Standing inside the entrance to Merville Barracks is a piece of aviation history, the last Dakota aircraft to have been in service with the R.A.F, still playing her part within the modern military after 70 years. The aircraft has featured in television documentaries, used as a backdrop for celebrity photographs, the Colchester Military Wives Choir and now welcomes all who pass into the barracks. With all that we know about this aircraft, she does hold one secret, which is that out of all the notable people she carried, one name stands out from the rest!
The aircraft itself is a Douglas C-47B-35-DK Mark IV, which was manufactured on 4th June 1945 in Oklahoma City in America and she was aircraft number 16670/33419 built by the Douglas Corporation. The number 35 is a block number denoting the model variation, whereas the letters DK denote Oklahoma City the location of manufacture. The aircraft was delivered to the USAAF on 6th June from the Douglas Aircraft plant and the following day delivered to the RAF in Montreal, Canada. At the time there was no great need for Dakotas in England and therefore she wasn’t delivered to RAF Kemble for operational service until 14th September 1945.
A further five months passed before KP208 was delivered to 24 squadron based at RAF Bassingbourn, Cambridgeshire on 31st January 1946. This was the VIP squadron, and whilst in service throughout her flying life she carried many important people including Field Marshall Jan Smuts, Aneurin Bevan (known as Nye Bevan), Lord Mountbatten and General Bernard Law Montgomery himself. During the war and the years after she spent her time mainly in storage whilst not in use, but it was in the 1960’s that she once again took to the skies.
On 26th February 1962, KP208 was returned to RAF Northolt to be used by the Station Flight as a general communications aircraft and after two years the aircraft was refurbished again for VIP use. On 11th August 1964 she was transferred to the British High Commission in Safdar Jang, New Delhi to be used by the Air Attaché. Surprising she was even used for a short while by Hindustan Aeronautics Limited for transport duties during the merger of Hindustan Aircraft Limited and Aeronautics India Limited on 1st Oct 1964.
On 20th April 1967 KP208 had returned from India and arrived back at RAF Northolt to become the personal aircraft to the Commander in Chief, Allied Forces, Northern Europe who was General Sir Kenneth Darling who was based at Fornebu outside of Oslo, Norway. During this time the aircraft flew to many destinations around Europe, even flying up into the Arctic Circle. The General used this aircraft for just over four months until 31st August, often referring to her as “The Old Girl” in communications!
By September 1967, she was once again back in storage, only to fly for one more time. This was on the 18th May 1970, when she flew from RAF Kemble to RAF Odiham, before being transported by road to the Airborne Forces Museum in Aldershot, where she remained on display inside the gates.

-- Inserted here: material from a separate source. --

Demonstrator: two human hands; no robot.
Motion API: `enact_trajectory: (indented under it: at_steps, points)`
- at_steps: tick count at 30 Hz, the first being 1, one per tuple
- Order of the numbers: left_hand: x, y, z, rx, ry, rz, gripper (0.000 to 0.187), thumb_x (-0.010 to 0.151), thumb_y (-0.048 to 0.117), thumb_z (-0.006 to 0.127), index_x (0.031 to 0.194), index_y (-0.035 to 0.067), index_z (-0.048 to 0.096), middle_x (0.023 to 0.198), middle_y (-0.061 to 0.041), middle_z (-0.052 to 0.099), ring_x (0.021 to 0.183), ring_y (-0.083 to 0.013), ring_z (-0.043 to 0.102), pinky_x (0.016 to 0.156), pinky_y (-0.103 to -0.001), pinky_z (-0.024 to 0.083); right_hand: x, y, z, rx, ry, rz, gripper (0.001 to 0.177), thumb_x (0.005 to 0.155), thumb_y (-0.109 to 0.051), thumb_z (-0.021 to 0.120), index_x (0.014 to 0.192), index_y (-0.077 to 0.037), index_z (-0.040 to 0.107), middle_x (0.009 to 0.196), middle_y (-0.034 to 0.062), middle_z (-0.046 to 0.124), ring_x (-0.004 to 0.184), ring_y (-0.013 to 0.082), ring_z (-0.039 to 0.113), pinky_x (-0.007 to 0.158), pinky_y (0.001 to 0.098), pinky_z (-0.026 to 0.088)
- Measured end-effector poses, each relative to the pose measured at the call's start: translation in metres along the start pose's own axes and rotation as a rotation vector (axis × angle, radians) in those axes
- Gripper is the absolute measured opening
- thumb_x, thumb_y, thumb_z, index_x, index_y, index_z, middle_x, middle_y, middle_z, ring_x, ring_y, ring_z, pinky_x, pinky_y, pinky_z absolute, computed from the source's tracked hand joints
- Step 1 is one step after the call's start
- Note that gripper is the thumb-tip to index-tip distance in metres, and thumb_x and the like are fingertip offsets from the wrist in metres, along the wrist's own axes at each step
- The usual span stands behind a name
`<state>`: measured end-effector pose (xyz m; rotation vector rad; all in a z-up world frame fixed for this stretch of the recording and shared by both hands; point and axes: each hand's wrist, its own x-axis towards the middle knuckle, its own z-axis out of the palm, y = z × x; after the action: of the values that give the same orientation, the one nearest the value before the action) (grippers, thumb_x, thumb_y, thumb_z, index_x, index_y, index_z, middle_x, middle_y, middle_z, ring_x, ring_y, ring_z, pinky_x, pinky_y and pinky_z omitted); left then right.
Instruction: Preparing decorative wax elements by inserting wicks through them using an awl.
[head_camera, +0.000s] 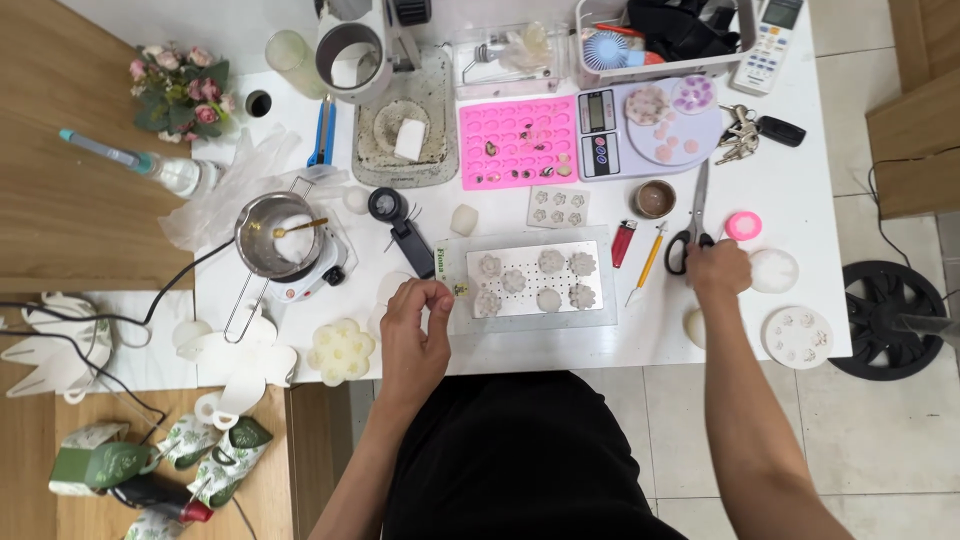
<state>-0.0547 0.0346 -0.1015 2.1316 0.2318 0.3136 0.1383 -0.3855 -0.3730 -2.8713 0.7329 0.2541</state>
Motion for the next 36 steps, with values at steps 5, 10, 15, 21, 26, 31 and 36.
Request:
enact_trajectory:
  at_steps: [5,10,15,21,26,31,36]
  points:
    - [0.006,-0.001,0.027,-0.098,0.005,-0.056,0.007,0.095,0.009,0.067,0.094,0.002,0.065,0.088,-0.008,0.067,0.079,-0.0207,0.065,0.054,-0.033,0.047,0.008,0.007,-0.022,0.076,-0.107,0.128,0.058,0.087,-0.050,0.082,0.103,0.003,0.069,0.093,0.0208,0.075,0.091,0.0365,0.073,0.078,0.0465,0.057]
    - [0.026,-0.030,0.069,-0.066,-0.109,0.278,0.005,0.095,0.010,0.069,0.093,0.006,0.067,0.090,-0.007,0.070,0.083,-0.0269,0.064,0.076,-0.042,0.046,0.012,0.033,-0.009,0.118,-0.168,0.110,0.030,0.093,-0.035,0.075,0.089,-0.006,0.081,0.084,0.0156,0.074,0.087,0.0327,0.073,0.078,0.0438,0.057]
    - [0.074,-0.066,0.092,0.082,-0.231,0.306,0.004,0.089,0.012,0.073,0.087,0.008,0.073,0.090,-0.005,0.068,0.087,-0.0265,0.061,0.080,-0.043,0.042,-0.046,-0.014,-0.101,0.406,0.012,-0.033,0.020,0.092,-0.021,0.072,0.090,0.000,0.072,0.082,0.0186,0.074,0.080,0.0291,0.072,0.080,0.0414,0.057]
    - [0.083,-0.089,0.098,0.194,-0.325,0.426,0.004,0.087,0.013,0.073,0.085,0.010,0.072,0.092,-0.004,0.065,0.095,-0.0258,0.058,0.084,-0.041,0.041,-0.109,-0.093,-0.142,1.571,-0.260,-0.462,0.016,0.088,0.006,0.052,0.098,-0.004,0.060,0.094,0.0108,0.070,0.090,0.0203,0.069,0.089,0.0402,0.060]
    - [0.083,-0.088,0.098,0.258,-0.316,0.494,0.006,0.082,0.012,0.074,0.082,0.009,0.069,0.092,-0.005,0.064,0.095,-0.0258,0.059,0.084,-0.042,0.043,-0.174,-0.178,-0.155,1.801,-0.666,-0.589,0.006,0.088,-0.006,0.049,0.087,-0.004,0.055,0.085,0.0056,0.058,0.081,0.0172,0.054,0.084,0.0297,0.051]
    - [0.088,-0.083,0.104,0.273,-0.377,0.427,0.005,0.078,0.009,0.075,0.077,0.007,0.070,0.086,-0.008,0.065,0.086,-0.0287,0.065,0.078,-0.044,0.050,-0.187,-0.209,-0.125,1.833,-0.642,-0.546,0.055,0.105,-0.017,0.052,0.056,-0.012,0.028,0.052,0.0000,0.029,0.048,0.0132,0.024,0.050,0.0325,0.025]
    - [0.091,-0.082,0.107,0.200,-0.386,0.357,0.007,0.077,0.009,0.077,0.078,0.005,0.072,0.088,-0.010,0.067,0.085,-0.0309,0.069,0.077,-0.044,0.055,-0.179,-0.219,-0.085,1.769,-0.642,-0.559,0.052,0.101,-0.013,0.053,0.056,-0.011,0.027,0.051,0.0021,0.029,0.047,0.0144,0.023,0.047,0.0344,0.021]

The Museum in Aldershot closed back in 2008 and was transported to Colchester in January 2010 following a paint respray at North Weald. She was now painted in the colours of another aircraft, that of KG374 as a memorial to a D-Day veteran and his crew who were shot down during Operation ‘Market Garden’ at Arnhem in which the pilot, Flight Lieutenant David Lord, won a posthumous Victoria Cross for his actions that day.